Output the line containing "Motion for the" and all subsequent lines of the listing below, copied exactly, with no other lines.

◆ **Source data**
::::::

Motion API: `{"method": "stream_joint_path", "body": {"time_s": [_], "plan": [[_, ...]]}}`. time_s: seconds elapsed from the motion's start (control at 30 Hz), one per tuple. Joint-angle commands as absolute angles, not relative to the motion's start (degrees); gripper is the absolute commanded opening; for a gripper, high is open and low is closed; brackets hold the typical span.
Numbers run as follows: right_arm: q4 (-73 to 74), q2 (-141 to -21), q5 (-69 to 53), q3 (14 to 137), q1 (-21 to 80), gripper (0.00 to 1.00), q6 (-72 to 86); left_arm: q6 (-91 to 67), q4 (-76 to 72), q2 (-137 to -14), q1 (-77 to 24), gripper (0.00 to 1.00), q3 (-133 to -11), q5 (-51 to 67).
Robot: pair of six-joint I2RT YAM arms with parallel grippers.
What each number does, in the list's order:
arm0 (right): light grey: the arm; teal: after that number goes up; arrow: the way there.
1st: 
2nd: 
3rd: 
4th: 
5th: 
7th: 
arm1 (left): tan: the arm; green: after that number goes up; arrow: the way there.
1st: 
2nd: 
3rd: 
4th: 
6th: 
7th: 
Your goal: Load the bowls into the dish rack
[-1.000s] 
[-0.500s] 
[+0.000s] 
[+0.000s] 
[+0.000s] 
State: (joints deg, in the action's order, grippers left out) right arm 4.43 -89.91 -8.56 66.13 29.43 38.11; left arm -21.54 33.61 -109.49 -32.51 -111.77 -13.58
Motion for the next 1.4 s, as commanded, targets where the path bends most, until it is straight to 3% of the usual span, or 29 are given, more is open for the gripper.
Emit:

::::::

◆ **Task output**
Motion for the next 1.4 s, as commanded, targets where the path bends most, until it is straight to 3% of the usual span, or 29 are given, more is open for the gripper.
Emit:

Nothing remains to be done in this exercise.